> Available data:
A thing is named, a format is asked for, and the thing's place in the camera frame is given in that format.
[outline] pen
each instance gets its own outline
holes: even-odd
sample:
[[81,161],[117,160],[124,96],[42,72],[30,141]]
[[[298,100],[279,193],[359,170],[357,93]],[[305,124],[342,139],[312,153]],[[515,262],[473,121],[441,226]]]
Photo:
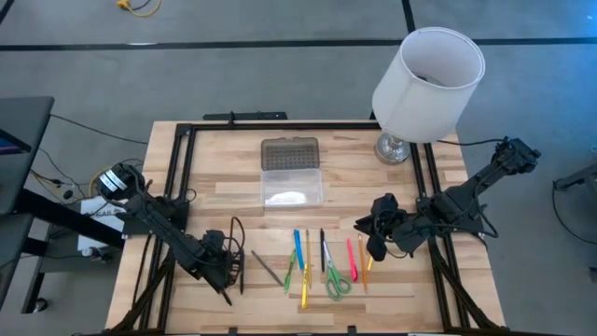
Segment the pen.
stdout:
[[284,293],[288,292],[290,288],[290,275],[292,274],[292,267],[295,265],[295,259],[297,258],[297,250],[292,250],[292,254],[290,255],[290,264],[288,265],[288,273],[286,274],[286,278],[284,279]]
[[324,241],[326,236],[324,235],[324,229],[319,229],[319,245],[321,246],[321,273],[326,271],[326,252],[324,251]]
[[302,249],[300,248],[300,232],[295,229],[295,246],[297,249],[298,266],[302,271],[305,270],[305,263],[302,261]]
[[351,239],[346,239],[346,246],[348,247],[348,259],[351,262],[351,275],[353,276],[353,282],[356,282],[358,278],[358,271],[356,270],[356,265],[354,264],[354,256],[353,256],[353,243],[351,243]]
[[309,264],[305,266],[305,272],[302,274],[302,297],[300,300],[300,308],[307,309],[307,283],[309,282],[307,278],[309,277]]

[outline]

> Brief:
Give the number of lines in the records that contain the string "outline", and write nothing besides that number.

> Result of the task:
3